Die dritte Regierungsoption für den ANC ist eine große Koalition mit der DA. Die hätte eine komfortable Mehrheit. Doch ob auch nur eine der beiden Parteien bereit wäre, sich auf ein Bündnis einzulassen, ist offen. Die programmatischen Unterschiede zwischen dem im weitesten Sinne sozialdemokratischen ANC und der marktwirtschaftlich orientierten DA sind groß. In der DA gibt es zudem Bedenken, als Juniorpartner in einer Koalition zerrieben zu werden. Andererseits wäre die große Koalition der einzige Weg für die DA, ihr Versprechen aus dem Wahlkampf zu erfüllen und eine "Weltuntergangskoalition" zwischen ANC und EFF oder MK zu verhindern. Für Ramaphosa wiederum könnte eine große Koalition der einzige Weg sein, seine Präsidentschaft zu retten.

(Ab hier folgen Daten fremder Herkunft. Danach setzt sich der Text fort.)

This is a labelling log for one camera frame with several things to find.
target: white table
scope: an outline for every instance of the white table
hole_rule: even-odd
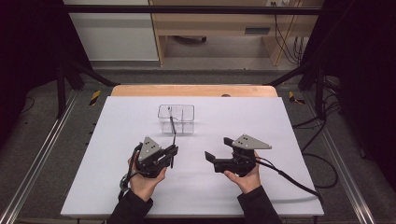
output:
[[[223,137],[246,133],[268,143],[257,150],[301,184],[313,183],[294,132],[278,97],[114,97],[110,96],[61,212],[68,217],[108,217],[118,202],[122,176],[134,147],[150,136],[160,146],[172,144],[172,134],[161,133],[159,105],[194,105],[194,134],[178,135],[174,169],[155,189],[148,217],[241,217],[236,196],[240,189],[215,173],[205,151],[229,159],[232,149]],[[319,200],[292,185],[276,172],[260,168],[264,186],[282,217],[322,216]]]

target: black sleeve
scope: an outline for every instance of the black sleeve
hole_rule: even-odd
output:
[[[282,223],[262,186],[238,196],[247,224]]]
[[[125,196],[116,205],[111,216],[103,222],[106,224],[141,224],[149,212],[152,200],[144,202],[133,192],[128,190]]]

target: gray floor
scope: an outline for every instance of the gray floor
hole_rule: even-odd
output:
[[[163,67],[138,66],[134,70],[123,67],[98,69],[105,77],[121,83],[196,83],[196,84],[262,84],[279,77],[292,67],[283,61],[279,67],[269,63],[259,38],[211,37],[206,43],[171,39]],[[45,162],[32,191],[19,212],[16,223],[76,223],[61,217],[65,193],[70,188],[85,149],[89,144],[94,125],[98,120],[106,96],[111,88],[84,77],[86,85],[78,92],[76,105],[61,131]],[[309,101],[311,91],[299,92],[295,88],[298,78],[277,88],[284,99],[292,124],[305,121],[314,115],[309,104],[300,105],[289,101],[293,91],[298,99]],[[56,85],[51,82],[29,92],[35,104],[21,113],[12,135],[0,151],[0,209],[5,210],[20,186],[35,155],[46,139],[57,112]],[[89,105],[96,90],[102,93],[96,105]],[[28,99],[28,107],[33,101]],[[388,185],[374,161],[362,159],[360,146],[355,141],[344,116],[334,111],[328,117],[326,129],[331,134],[347,168],[370,208],[376,223],[396,223],[396,194]],[[300,147],[312,137],[318,127],[296,129]],[[306,152],[331,160],[323,136],[320,135]],[[332,170],[323,162],[306,157],[305,162],[317,185],[327,185],[333,180]],[[334,188],[320,189],[323,195],[325,216],[318,223],[361,223],[346,194],[346,186],[339,182]],[[285,223],[312,223],[312,219],[285,218]],[[100,223],[98,220],[82,220],[81,223]]]

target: gray carpet
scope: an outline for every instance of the gray carpet
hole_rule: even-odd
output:
[[[166,75],[164,71],[118,71],[107,72],[104,75],[110,77],[113,81],[122,83],[194,84],[260,84],[282,75],[282,72],[268,72],[271,75],[263,76],[262,72],[257,71],[168,72],[169,74]],[[73,182],[94,131],[94,124],[100,116],[106,96],[111,92],[109,87],[89,78],[85,78],[85,80],[87,84],[84,90],[80,92],[77,103],[64,125],[62,133],[20,211],[18,219],[20,223],[24,218],[25,220],[26,218],[38,218],[39,220],[36,223],[46,223],[44,219],[48,220],[48,223],[56,223],[57,220],[61,220],[63,223],[66,223],[67,220],[75,223],[75,220],[60,216],[65,200],[64,194]],[[20,120],[12,131],[13,134],[0,151],[0,209],[2,211],[12,199],[54,122],[57,112],[55,90],[55,83],[49,83],[29,93],[29,96],[35,99],[35,104],[30,110],[21,114]],[[96,105],[89,105],[92,94],[96,90],[101,90],[102,93]],[[311,119],[313,115],[308,105],[300,105],[289,101],[290,90],[295,91],[290,85],[282,86],[278,89],[278,94],[284,99],[291,123]],[[295,91],[295,93],[298,98],[303,97],[300,96],[299,92]],[[315,124],[314,122],[307,126],[315,126]],[[375,162],[361,158],[360,147],[354,140],[353,133],[350,131],[345,118],[335,111],[329,115],[326,127],[335,139],[335,143],[353,174],[376,222],[396,223],[396,194],[378,170]],[[295,130],[300,147],[303,147],[317,130],[318,127]],[[320,155],[329,160],[320,136],[307,148],[306,152]],[[315,184],[328,185],[332,183],[333,173],[329,166],[313,158],[305,158],[305,161]],[[320,217],[318,223],[359,223],[341,183],[338,183],[334,188],[320,189],[319,191],[324,199],[325,216]],[[160,221],[161,223],[175,222],[174,220],[160,219],[152,219],[148,222],[156,223]],[[286,218],[284,221],[285,223],[312,223],[312,219]],[[100,223],[100,221],[95,220],[93,222],[86,221],[86,223],[95,222]]]

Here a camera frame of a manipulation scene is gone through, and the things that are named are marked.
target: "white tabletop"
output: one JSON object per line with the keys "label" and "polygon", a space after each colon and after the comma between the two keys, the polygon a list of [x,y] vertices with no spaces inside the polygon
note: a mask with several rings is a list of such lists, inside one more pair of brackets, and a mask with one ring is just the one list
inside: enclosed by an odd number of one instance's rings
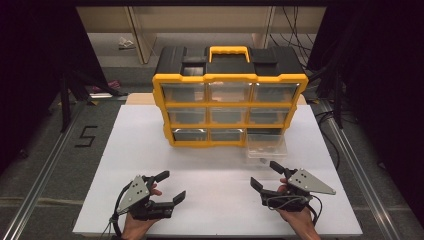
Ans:
{"label": "white tabletop", "polygon": [[[170,177],[159,183],[160,197],[169,202],[186,190],[185,200],[148,232],[157,237],[284,237],[295,235],[279,214],[262,206],[250,186],[254,177],[265,189],[276,190],[281,175],[260,162],[246,161],[245,148],[173,148],[163,135],[156,106],[123,105],[73,232],[100,235],[113,213],[122,188],[137,174],[153,176],[164,170]],[[322,237],[362,234],[334,168],[312,110],[298,105],[285,133],[288,157],[284,167],[305,168],[337,191],[314,194],[323,203],[316,225]],[[311,201],[319,211],[319,203]],[[121,229],[124,216],[120,217]]]}

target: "metal rail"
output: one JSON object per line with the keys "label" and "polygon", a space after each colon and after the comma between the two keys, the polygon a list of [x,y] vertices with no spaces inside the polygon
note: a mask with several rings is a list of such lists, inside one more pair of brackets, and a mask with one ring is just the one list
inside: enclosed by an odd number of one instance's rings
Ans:
{"label": "metal rail", "polygon": [[[325,112],[332,110],[328,101],[323,100],[321,101],[321,103],[322,103],[322,109]],[[370,210],[372,211],[375,217],[375,220],[377,221],[377,224],[380,227],[380,230],[384,238],[385,239],[401,239],[400,234],[398,230],[396,229],[396,226],[394,225],[392,218],[390,217],[390,214],[388,213],[388,211],[384,207],[384,204],[382,203],[377,193],[375,192],[359,159],[356,157],[356,154],[352,146],[350,145],[349,140],[347,139],[343,129],[339,129],[333,119],[329,119],[328,121],[334,133],[334,136],[336,137],[336,140],[340,148],[342,149],[344,156],[346,157],[346,160],[350,166],[350,169],[352,170],[353,175],[355,176],[356,181],[365,197],[365,200],[367,201],[370,207]]]}
{"label": "metal rail", "polygon": [[21,207],[16,213],[15,217],[10,223],[10,226],[3,237],[4,240],[16,240],[19,239],[22,231],[25,228],[26,223],[28,222],[32,211],[34,210],[37,200],[43,192],[47,182],[58,162],[60,155],[63,152],[64,147],[69,139],[69,136],[72,133],[73,126],[75,125],[76,120],[78,119],[79,114],[85,107],[85,102],[78,102],[75,106],[74,116],[70,122],[66,131],[62,132],[59,135],[58,140],[53,147],[53,150],[50,152],[49,157],[47,158],[43,168],[41,169],[37,179],[31,187],[28,195],[25,197]]}

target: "plastic drawer cabinet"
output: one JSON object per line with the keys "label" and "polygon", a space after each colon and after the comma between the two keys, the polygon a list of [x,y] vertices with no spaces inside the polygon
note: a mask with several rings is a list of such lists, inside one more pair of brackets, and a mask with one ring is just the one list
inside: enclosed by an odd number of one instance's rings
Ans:
{"label": "plastic drawer cabinet", "polygon": [[284,134],[307,83],[290,47],[165,47],[153,95],[172,146],[244,147]]}

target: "yellow handle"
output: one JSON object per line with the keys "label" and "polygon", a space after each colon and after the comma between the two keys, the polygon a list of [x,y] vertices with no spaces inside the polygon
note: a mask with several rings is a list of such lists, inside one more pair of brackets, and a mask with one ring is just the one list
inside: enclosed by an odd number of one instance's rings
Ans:
{"label": "yellow handle", "polygon": [[209,62],[212,62],[213,54],[244,54],[246,61],[250,62],[249,52],[244,46],[214,46],[209,48]]}

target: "human hand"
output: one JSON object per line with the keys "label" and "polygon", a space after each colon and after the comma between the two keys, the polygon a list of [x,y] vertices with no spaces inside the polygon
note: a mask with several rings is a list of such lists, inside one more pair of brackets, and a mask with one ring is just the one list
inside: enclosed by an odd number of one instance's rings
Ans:
{"label": "human hand", "polygon": [[[153,184],[153,188],[150,191],[150,195],[156,195],[160,196],[162,195],[162,192],[155,189],[157,186],[156,183]],[[147,221],[141,221],[134,219],[131,214],[127,213],[127,217],[125,218],[125,226],[124,231],[122,232],[122,239],[128,239],[128,240],[139,240],[146,232],[149,230],[151,226],[153,226],[154,223],[159,221],[160,219],[154,219],[154,220],[147,220]]]}
{"label": "human hand", "polygon": [[[278,187],[278,192],[283,192],[286,189],[287,179],[281,178],[280,182],[283,184]],[[315,231],[314,224],[312,223],[311,211],[304,208],[300,212],[287,212],[286,210],[276,209],[286,222],[290,224],[296,234],[303,240],[305,239],[321,239]]]}

ANC-Generalsekretär Mbalula äußerte sich am Sonntag skeptisch zu einer möglichen Koalition mit der DA. Die Parteien seien "wie Öl und Wasser". Doch er betonte: "Wir reden mit allen." Viel Zeit bleibt dafür nicht. In Südafrika muss zwei Wochen nach Verkündung des Wahlergebnisses das Parlament zusammentreten und einen Präsidenten wählen. In der Ära der ANC-Alleinregierungen war das kein Problem. In der neuen Zeitrechnung, die mit dieser Wahl begonnen hat, könnte es sich als ausgesprochen kurz erweisen.